The next seed starting project is for seeds that don't like to have their roots disturbed. Those seeds get sown in paper pots. I have a nifty little paper pot maker which you can see in the background above. I tear newspaper into strips about 3 1/2 inches wide by 12 inches long.
A strip of paper is wrapped around the pot maker with about 1 1/2 inches extending off the end of the form.
Pleat the overhanging paper over the end of the mold.
The flat above contains newly sown seeds of Magnolia Blossom Snap Peas and Green Beauty Snow peas. When I put the plants in the garden, I tear off the top 1/2 inch or so of paper to make sure that it doesn't extend above the soil. Doing so prevents the exposed paper from wicking moisture away from the rest of the pot buried in the soil.
In my opinion, the paper pots are far better than peat pots for a few of reasons. First, it's a way of recycling newspaper rather than using a resource that is only very slowly regenerated. But more importantly, paper pots allow for better root development. Peat pots decompose very slowly and roots don't get through them very easily. The paper pots, on the other hand, break down very rapidly once they are in the soil which allows roots to spread out easily. I even have seedlings that send their roots right through the sides of the pots into the neighboring pots while still in the seed tray.

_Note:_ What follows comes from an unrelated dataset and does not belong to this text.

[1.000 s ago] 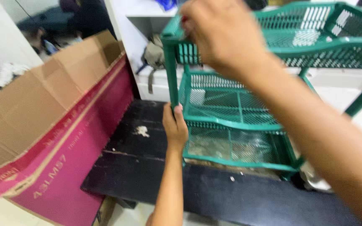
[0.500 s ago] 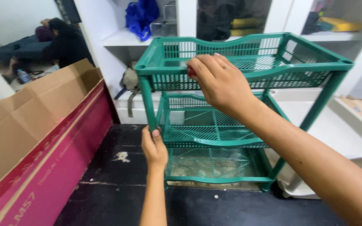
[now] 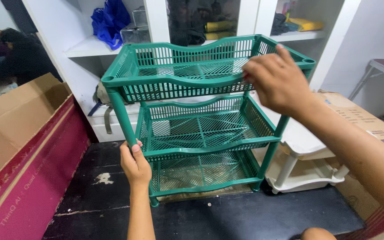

Another problem with peat pots is that if they are allowed to dry out too much they actually start to repel water and become difficult to rewet - not good for those tender little roots that are in contact with the peat.
The only complaint I have about paper pots is that making them is a bit tedious. So, I keep a stack of paper strips and the pot maker by the computer and when I'm sitting there waiting. . . . I grab a strip and make another pot. As soon as I 've made another tray of pots I will be sowing seeds of Golden Sweet Snow Peas, Red Florence Fennel, and Diamante Celeriac.